This experimental graphic memoir is set in an afrosurrealist VR dreamscape that explores the meaning of "home" and reclaims Ainslee's Ethiopian-American mixed-race identity. Ferenj redefines boundaries between fragmented memories and the digital imaginary.—Ainslee Alem Robson
Ferenj is a VR pointcloud dreamscape generated using crowdsourced data and built using gaming technology. I asked people to contribute short clips of Cleveland and Addis Ababa for my creative exploration of what it means for "home" to be constructed transnationally and immaterially in the second generation. In this immersive graphic memoir, the idea of "home" is visualized through my own experience as an in-between phenomena of history, language, culture, music, and time as you drift through reconstructed memories from Empress Taytu Ethiopian Restaurant in Cleveland, Ohio to the streets of Piassa, Bole, Megenagna, and Merkato in Addis Ababa, Ethiopia. This afrosurrealist experience is an experimental form of emancipatory thought and resistance to othering, reclaiming the narrative of my Ethiopian-American mixed race identity, and redefining boundaries between fragmented memories and the digital imaginary while contributing to the movement to change reductive and stereotypical narratives of Africa.

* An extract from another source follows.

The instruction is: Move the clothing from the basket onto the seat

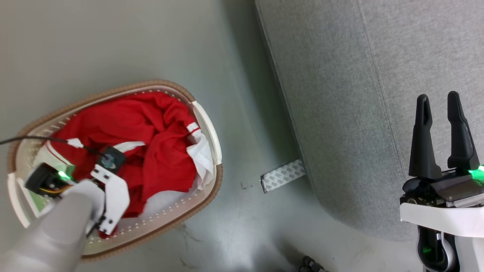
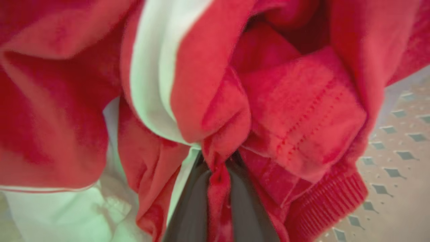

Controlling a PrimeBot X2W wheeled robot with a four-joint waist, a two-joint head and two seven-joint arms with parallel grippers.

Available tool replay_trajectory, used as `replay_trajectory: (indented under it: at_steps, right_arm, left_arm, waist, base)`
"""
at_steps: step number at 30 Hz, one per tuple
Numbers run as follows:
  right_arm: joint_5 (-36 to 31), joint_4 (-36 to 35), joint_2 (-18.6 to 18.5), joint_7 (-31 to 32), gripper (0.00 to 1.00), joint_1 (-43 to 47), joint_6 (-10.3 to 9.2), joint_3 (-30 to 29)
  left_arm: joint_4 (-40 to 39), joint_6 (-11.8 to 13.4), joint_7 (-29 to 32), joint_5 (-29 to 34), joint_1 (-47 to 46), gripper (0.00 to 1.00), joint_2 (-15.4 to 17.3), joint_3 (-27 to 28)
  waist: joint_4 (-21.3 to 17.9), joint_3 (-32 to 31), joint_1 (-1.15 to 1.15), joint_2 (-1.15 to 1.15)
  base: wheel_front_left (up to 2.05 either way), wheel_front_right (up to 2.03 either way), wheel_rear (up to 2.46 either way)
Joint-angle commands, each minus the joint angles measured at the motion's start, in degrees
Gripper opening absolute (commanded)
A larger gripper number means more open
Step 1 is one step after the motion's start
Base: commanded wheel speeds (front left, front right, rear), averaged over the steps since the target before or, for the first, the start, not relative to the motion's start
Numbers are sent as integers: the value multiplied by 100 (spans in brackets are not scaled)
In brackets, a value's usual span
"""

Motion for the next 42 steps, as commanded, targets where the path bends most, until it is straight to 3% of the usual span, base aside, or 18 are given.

The world of Ferenj is generated using photogrammetry and portrayed as pointclouds (a series of spatialized points). Pointclouds are beautiful and ethereal. As you near them in proximity they become abstract and intangible whereas when seen at a distance, they form a discernible image-much like the cognitive process of trying to remember, like tezeta itself. This world-design choice complicates the viewer's experience of reality. Rushdie writes that "the metaphor of a cinema screen" can be used "to discuss this business of perception: 'Suppose yourself in a large cinema, sitting at first in the back row, and gradually moving up, ...until your nose is almost pressed against the screen. Gradually the stars' faces dissolve into dancing grain; tiny details assume grotesque proportions; ...it becomes clear that the illusion itself is reality.'
Aesthetically speaking, the points are irregular and fragmented with missing pieces. These form a curated collection of spatialized memories while uniting the visual with the conceptual. Memory is always in a state of fragmentation; some moments are irretrievably lost, and the remains are scarred for better or for worse by the imprints of what was before.